§ Problem to work on
All entries given below are to be returned word for word.

§ Data for the task
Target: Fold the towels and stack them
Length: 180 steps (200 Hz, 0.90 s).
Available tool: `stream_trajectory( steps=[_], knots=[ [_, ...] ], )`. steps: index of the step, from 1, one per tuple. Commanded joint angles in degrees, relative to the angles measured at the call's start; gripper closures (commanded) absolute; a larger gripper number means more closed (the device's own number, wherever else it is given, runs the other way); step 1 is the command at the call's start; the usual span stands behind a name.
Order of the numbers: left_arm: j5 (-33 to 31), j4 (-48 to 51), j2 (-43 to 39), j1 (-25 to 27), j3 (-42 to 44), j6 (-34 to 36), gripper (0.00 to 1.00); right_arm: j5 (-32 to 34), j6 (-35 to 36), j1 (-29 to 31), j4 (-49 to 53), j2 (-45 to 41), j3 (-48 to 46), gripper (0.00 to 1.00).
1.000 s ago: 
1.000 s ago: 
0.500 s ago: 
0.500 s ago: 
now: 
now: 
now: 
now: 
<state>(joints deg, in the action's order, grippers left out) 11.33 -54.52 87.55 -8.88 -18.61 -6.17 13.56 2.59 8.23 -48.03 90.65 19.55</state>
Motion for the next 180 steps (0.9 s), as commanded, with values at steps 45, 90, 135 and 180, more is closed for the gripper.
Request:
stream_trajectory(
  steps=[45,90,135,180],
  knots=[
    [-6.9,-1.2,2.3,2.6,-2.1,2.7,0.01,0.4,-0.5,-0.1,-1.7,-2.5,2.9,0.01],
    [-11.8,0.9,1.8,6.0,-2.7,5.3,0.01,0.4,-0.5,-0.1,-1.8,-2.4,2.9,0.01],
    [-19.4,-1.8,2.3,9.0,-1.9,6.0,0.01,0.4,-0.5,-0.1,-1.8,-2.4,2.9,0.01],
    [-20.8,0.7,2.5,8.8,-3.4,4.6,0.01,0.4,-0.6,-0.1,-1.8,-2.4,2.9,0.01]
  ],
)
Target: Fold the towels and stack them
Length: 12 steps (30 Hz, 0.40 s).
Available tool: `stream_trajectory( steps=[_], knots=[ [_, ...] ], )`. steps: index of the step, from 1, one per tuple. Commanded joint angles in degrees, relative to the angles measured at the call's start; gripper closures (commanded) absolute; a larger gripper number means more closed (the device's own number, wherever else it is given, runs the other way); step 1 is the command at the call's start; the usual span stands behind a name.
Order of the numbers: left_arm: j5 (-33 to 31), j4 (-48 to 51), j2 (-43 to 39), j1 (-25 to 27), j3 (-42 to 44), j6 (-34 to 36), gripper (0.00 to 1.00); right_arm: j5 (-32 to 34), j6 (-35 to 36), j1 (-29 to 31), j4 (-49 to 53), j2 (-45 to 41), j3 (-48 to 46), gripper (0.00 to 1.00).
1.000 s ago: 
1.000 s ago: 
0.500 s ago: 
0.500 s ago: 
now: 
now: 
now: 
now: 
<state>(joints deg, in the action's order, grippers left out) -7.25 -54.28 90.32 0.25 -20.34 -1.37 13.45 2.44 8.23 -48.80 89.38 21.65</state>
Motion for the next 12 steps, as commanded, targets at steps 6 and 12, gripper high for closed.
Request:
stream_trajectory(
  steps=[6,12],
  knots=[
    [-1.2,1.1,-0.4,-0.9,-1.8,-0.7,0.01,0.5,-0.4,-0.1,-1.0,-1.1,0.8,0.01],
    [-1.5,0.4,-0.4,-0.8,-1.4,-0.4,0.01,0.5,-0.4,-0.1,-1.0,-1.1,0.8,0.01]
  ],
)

§ Problem solution
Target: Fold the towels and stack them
Length: 180 steps (200 Hz, 0.90 s).
Available tool: `stream_trajectory( steps=[_], knots=[ [_, ...] ], )`. steps: index of the step, from 1, one per tuple. Commanded joint angles in degrees, relative to the angles measured at the call's start; gripper closures (commanded) absolute; a larger gripper number means more closed (the device's own number, wherever else it is given, runs the other way); step 1 is the command at the call's start; the usual span stands behind a name.
Order of the numbers: left_arm: j5 (-33 to 31), j4 (-48 to 51), j2 (-43 to 39), j1 (-25 to 27), j3 (-42 to 44), j6 (-34 to 36), gripper (0.00 to 1.00); right_arm: j5 (-32 to 34), j6 (-35 to 36), j1 (-29 to 31), j4 (-49 to 53), j2 (-45 to 41), j3 (-48 to 46), gripper (0.00 to 1.00).
1.000 s ago: 
1.000 s ago: 
0.500 s ago: 
0.500 s ago: 
now: 
now: 
now: 
now: 
<state>(joints deg, in the action's order, grippers left out) 11.33 -54.52 87.55 -8.88 -18.61 -6.17 13.56 2.59 8.23 -48.03 90.65 19.55</state>
Motion for the next 180 steps (0.9 s), as commanded, with values at steps 45, 90, 135 and 180, more is closed for the gripper.
Request:
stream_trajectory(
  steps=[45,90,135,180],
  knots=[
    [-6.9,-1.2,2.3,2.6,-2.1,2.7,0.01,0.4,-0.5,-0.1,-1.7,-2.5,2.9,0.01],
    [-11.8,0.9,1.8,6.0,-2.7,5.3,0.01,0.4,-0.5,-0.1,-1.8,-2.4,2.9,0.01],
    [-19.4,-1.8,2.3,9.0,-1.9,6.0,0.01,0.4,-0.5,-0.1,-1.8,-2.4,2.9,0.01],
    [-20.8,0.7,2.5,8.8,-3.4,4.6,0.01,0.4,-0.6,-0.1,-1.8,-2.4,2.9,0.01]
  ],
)
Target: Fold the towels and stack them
Length: 12 steps (30 Hz, 0.40 s).
Available tool: `stream_trajectory( steps=[_], knots=[ [_, ...] ], )`. steps: index of the step, from 1, one per tuple. Commanded joint angles in degrees, relative to the angles measured at the call's start; gripper closures (commanded) absolute; a larger gripper number means more closed (the device's own number, wherever else it is given, runs the other way); step 1 is the command at the call's start; the usual span stands behind a name.
Order of the numbers: left_arm: j5 (-33 to 31), j4 (-48 to 51), j2 (-43 to 39), j1 (-25 to 27), j3 (-42 to 44), j6 (-34 to 36), gripper (0.00 to 1.00); right_arm: j5 (-32 to 34), j6 (-35 to 36), j1 (-29 to 31), j4 (-49 to 53), j2 (-45 to 41), j3 (-48 to 46), gripper (0.00 to 1.00).
1.000 s ago: 
1.000 s ago: 
0.500 s ago: 
0.500 s ago: 
now: 
now: 
now: 
now: 
<state>(joints deg, in the action's order, grippers left out) -7.25 -54.28 90.32 0.25 -20.34 -1.37 13.45 2.44 8.23 -48.80 89.38 21.65</state>
Motion for the next 12 steps, as commanded, targets at steps 6 and 12, gripper high for closed.
Request:
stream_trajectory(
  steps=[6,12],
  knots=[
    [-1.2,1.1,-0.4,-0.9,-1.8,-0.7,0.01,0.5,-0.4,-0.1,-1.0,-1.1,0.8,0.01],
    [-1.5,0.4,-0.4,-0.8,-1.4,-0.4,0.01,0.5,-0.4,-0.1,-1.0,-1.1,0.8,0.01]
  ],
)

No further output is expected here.